*193OPINION.
SteRnuaoen :In disallowing the deduction taken by the petitioner in 1933 of $53,515.75, the Commissioner stated in the notice of deficiency: “Bad debts claimed in the amount of $53,515.75 have been disallowed as a deduction for the year 1933 for the reason that they were determined to have been worthless in 1932 and in accordance with section 23 (j) of the Revenue Act of 1932 should have been charged off within the taxable year 1932.” The petitioner assails this determination.
The evidence does not, we think, establish that this determination was incorrect, but, on the contrary, supports it. Both the bank examiner and the executive committee of the petitioner were clearly of the opinion in 1932 that the debts aggregating $103,938.30 should be charged off. Instead, however, the charge-off at that time was limited to $50,422.55. Why it was thus limited does not clearly appear, although the suggestion is made — and not unreasonably — that this was the extent to which a tax deduction would be useful in 1932. When the later charge-off was made on January 20, 1933, nothing more had happened to demonstrate worthlessness beyond what was known at the end of 1932. As against this considered and expressed judgment of the executive committee recorded in 1932 and approved fully at the board meeting of January 9, 1933, the testimony of the assistant treasurer as to his appraisal of the worth of the individual items making up the $53,515.75 is not persuasive.
It has, therefore, been found as a fact, upon a consideration of all the evidence, that the debts aggregating $53,515.75 which were charged off on January 20, 1933, had in 1932 been ascertained by the petitioner to be worthless. They reasonably should have been charged off in that year as were those aggregating $50,422.55. The Commissioner allowed the deduction of the latter amount and it may be assumed that he would not have disallowed the deduction of the entire amount which the Commissioner of Banks directed (see T. D. 4633, XV-1 C. B. 118) and which the executive committee voted. The circumstance that such a deduction in the full amount might have availed the taxpayer nothing of tax advantage is adventitious and may not influence the decision. The determination as to this item is sustained.
*194The petitioner now claims a deduction, not taken on its return, for losses aggregating $87,690.32, said to have resulted from the foreclosure of the mortgages as set forth in the findings. The statutory deductions allowed for bad debts and those allowed for losses are mutually exclusive, Spring City Foundry Co. v. Commissioner, 292 U. S. 182. Petitioner, however, in its petition, at the trial, and in its brief, has made no claim for deduction under the bad debt provision; and this, despite the fact that the respondent has argued that the deduction must be tested entirely by the standards of the bad debt provision. Since deductions are entirely statutory and their allowance may not go beyond the statutory conditions upon which they are made to depend, Burnet v. Thompson Oil & Gas Co., 283 U. S. 301; Helvering v. Independent Life Insurance Co., 292 U. S. 371, it is important that a taxpayer bring himself within the correct statutory category.

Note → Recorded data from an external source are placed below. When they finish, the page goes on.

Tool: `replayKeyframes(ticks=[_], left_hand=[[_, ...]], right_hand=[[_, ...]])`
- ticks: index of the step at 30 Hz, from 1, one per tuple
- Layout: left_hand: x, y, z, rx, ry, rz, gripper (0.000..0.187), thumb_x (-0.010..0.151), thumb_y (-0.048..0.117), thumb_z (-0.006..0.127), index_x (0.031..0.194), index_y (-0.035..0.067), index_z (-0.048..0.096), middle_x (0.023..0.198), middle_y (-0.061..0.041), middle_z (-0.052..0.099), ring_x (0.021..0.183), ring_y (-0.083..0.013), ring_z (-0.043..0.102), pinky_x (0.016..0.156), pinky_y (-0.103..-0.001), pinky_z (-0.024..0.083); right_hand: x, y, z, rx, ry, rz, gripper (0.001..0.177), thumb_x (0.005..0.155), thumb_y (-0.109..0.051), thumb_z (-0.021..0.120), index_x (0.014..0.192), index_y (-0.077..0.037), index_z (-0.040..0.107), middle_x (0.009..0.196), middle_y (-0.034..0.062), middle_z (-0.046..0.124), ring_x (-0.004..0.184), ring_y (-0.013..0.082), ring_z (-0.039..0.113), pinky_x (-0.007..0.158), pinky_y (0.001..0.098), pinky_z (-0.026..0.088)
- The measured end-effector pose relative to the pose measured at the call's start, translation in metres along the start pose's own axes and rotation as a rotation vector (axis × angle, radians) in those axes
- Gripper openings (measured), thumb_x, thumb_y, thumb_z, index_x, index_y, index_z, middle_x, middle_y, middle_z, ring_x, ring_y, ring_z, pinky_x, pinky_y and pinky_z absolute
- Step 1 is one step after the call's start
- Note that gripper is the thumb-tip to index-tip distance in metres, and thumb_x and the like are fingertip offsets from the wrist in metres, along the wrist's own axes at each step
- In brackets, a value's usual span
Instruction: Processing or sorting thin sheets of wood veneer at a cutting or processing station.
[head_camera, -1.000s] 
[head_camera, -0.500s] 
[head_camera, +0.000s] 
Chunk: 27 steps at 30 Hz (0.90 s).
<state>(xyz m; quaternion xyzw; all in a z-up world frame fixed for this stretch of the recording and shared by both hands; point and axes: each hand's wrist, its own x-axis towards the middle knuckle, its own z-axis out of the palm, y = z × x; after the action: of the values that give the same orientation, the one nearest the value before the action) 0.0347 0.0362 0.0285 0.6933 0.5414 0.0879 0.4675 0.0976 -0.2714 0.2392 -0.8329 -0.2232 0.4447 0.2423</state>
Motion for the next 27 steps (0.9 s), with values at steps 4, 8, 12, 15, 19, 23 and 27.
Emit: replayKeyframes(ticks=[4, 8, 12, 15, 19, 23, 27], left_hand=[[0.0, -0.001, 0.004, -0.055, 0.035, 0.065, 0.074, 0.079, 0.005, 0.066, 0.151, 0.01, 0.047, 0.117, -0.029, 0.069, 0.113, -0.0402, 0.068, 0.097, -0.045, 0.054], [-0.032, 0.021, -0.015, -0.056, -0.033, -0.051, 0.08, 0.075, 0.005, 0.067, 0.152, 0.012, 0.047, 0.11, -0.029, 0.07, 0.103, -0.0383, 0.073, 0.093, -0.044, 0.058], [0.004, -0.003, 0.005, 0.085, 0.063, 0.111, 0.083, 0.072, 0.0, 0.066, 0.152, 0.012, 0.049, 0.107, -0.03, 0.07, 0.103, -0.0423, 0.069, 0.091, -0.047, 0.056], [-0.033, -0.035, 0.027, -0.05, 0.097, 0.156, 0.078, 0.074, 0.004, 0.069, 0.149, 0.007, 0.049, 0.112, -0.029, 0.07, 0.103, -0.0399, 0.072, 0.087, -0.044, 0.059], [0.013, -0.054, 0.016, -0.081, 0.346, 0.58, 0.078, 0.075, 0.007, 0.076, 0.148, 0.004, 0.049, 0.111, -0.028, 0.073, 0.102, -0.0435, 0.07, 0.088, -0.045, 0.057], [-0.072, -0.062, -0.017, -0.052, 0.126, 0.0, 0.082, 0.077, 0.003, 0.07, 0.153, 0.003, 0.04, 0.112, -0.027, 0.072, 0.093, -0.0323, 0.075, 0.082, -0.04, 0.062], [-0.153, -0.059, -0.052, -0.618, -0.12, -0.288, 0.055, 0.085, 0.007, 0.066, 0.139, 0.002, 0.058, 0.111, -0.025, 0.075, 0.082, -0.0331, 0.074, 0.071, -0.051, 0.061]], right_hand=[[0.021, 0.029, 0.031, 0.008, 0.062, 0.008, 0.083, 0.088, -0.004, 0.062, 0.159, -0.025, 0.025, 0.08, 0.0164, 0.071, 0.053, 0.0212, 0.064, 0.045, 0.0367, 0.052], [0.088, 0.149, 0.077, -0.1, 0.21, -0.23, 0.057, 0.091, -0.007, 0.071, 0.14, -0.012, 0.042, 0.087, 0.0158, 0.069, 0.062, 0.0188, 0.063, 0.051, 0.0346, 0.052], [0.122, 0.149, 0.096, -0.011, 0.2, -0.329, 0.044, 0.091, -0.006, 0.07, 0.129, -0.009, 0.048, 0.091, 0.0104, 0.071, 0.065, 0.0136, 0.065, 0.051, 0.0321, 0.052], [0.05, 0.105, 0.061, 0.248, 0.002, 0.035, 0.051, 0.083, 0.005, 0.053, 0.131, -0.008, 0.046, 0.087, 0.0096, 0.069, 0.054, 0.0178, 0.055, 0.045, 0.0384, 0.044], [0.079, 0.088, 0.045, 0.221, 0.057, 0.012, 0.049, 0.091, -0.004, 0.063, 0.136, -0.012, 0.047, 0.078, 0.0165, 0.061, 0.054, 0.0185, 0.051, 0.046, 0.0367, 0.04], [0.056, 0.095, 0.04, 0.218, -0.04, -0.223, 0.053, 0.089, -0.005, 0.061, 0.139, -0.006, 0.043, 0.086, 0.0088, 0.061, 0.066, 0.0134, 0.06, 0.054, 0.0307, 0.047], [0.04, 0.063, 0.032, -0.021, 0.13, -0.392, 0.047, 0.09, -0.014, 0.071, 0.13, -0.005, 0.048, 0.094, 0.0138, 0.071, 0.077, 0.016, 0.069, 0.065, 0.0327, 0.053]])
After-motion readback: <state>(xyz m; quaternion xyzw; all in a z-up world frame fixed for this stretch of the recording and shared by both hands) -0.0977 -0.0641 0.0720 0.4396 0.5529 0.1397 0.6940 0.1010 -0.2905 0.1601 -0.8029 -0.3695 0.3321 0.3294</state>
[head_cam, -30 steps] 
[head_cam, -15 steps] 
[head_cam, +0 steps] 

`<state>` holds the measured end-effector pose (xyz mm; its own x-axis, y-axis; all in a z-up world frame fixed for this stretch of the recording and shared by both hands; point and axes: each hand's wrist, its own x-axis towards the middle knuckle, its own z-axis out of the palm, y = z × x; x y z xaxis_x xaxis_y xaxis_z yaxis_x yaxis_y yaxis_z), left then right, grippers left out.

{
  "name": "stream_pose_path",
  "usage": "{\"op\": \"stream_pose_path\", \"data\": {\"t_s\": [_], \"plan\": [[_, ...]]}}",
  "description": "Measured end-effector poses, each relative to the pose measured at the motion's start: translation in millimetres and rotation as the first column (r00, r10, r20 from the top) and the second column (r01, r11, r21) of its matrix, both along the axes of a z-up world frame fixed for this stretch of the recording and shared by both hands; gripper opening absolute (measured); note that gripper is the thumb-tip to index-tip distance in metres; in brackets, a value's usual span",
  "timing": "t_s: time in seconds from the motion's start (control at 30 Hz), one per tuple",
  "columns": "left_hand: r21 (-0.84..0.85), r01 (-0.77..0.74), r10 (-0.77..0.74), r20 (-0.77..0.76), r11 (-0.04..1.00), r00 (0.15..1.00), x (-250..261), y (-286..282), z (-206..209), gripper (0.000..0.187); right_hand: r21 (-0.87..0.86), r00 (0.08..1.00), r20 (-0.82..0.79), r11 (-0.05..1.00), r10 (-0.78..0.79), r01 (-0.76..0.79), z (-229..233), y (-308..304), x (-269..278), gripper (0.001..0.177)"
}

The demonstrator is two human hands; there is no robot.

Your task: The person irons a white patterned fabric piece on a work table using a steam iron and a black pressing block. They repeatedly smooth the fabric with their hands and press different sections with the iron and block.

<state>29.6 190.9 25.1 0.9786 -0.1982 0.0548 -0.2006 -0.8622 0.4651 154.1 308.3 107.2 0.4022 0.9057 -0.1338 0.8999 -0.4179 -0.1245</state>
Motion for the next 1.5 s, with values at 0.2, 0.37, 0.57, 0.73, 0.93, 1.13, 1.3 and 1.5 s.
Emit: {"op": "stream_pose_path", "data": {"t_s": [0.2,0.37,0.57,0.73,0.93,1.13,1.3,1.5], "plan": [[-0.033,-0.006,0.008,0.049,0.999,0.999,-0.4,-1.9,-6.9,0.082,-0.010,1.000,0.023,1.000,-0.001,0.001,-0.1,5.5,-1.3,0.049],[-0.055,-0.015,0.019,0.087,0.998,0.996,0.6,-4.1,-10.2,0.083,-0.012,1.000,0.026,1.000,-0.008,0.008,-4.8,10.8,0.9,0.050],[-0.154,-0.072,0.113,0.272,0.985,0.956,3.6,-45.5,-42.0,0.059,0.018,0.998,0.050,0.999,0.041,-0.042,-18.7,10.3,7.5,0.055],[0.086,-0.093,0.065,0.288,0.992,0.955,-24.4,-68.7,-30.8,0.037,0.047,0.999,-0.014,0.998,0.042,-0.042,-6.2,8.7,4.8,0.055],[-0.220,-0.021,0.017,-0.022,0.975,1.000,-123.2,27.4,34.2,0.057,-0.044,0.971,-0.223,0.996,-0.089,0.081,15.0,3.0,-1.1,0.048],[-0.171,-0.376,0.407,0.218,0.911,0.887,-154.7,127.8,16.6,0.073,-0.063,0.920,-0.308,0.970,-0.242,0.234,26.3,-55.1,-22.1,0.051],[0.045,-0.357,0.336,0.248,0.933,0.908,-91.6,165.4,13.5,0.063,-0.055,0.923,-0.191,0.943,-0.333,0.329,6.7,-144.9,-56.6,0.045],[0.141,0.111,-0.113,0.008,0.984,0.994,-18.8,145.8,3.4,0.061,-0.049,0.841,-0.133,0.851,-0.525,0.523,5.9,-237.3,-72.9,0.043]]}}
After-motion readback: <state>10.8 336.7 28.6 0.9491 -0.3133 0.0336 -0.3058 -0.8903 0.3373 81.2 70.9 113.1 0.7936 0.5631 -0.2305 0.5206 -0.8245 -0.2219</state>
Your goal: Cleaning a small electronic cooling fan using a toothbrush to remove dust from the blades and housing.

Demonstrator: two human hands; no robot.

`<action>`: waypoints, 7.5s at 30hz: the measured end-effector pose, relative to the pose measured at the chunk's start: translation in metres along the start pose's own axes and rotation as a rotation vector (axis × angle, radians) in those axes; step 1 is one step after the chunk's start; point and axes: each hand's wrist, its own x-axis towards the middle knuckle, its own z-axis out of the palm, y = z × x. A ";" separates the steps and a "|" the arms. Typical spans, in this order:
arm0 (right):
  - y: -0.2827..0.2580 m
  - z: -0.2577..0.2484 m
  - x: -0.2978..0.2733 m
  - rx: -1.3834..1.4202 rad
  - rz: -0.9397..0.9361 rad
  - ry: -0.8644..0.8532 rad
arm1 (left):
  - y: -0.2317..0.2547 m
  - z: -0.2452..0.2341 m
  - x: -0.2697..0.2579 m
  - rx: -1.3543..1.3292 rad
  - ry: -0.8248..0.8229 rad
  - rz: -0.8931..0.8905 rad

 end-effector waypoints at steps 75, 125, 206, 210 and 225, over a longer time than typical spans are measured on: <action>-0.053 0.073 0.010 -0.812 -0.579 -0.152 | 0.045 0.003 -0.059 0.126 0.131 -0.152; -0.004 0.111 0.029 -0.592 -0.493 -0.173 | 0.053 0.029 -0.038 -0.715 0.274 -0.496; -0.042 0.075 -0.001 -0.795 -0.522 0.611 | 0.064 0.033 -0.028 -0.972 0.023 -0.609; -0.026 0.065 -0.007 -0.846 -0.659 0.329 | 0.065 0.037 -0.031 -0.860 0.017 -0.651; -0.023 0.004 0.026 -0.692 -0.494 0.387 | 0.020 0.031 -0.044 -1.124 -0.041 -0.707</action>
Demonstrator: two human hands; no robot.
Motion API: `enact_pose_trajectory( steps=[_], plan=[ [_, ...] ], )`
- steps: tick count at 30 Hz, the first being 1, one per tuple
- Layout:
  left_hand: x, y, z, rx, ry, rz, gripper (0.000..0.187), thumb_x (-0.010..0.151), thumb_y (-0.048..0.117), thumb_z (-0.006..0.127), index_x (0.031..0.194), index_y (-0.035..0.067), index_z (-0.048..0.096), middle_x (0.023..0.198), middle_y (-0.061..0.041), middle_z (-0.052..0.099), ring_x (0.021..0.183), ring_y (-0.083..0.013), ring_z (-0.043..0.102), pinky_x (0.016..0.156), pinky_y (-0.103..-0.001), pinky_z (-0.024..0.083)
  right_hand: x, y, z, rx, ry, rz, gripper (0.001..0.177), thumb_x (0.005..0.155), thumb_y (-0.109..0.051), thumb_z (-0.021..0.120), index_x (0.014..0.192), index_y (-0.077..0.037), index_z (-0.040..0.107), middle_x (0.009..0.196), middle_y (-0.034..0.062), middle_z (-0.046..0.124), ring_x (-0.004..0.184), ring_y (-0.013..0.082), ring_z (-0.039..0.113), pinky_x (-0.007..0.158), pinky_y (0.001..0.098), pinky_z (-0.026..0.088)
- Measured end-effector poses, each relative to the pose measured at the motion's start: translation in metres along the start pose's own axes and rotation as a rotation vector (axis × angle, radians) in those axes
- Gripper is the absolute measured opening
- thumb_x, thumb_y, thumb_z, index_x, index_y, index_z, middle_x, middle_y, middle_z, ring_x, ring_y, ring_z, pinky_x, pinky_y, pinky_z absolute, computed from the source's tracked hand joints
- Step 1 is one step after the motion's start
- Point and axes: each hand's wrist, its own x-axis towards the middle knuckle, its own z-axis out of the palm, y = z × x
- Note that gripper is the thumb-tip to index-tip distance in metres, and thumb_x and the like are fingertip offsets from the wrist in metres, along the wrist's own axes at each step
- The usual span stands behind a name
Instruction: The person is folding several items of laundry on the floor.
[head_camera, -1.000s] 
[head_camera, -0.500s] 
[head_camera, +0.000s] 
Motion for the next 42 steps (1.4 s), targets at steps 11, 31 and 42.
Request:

Assuming arguendo that the petitioner after the foreclosure was really worse off than before, and that the measure of its worsening is the difference between the amount of its loans plus foreclosure expenses and the actual value of the properties now held, it seems clear that the worsening is not in the acquisition of the foreclosed property, but in the worthlessness of the mortgage loan. No matter what the value or the bid price or the total cost of the real estate acquired on foreclosure, its acquisition could not be a loss. Hadley Falls Trust Co. v. United States, 22 Fed. Supp. 346. Quite the contrary, its only effect could be to salvage something from a worthless loan.
The bad debt provision of the statute requires not only that the asset consisting of the credit side of the loan be ascertained by the taxpayer within the taxable year to be worthless, but also that it be charged off within the taxable year. This is where the petitioner has failed. It has continued to carry on its books the full amount of the outstanding loans, the only change being that the amounts have been transferred from an asset account called loans on real estate to an asset account called foreclosed real estate. This is not a charge-off within the meaning of the statute.
It must, therefore, be held that the petitioner upon its return correctly omitted any deduction in respect of the several mortgage loans shown by the findings. It may not, however, be amiss to add that, even if the deduction were to be considered under the loss provision of the statute, there would be doubt whether the petitioner’s evidence is adequate to establish that notwithstanding its own accounting it had sustained a loss.
Decision will he entered under Rule 50.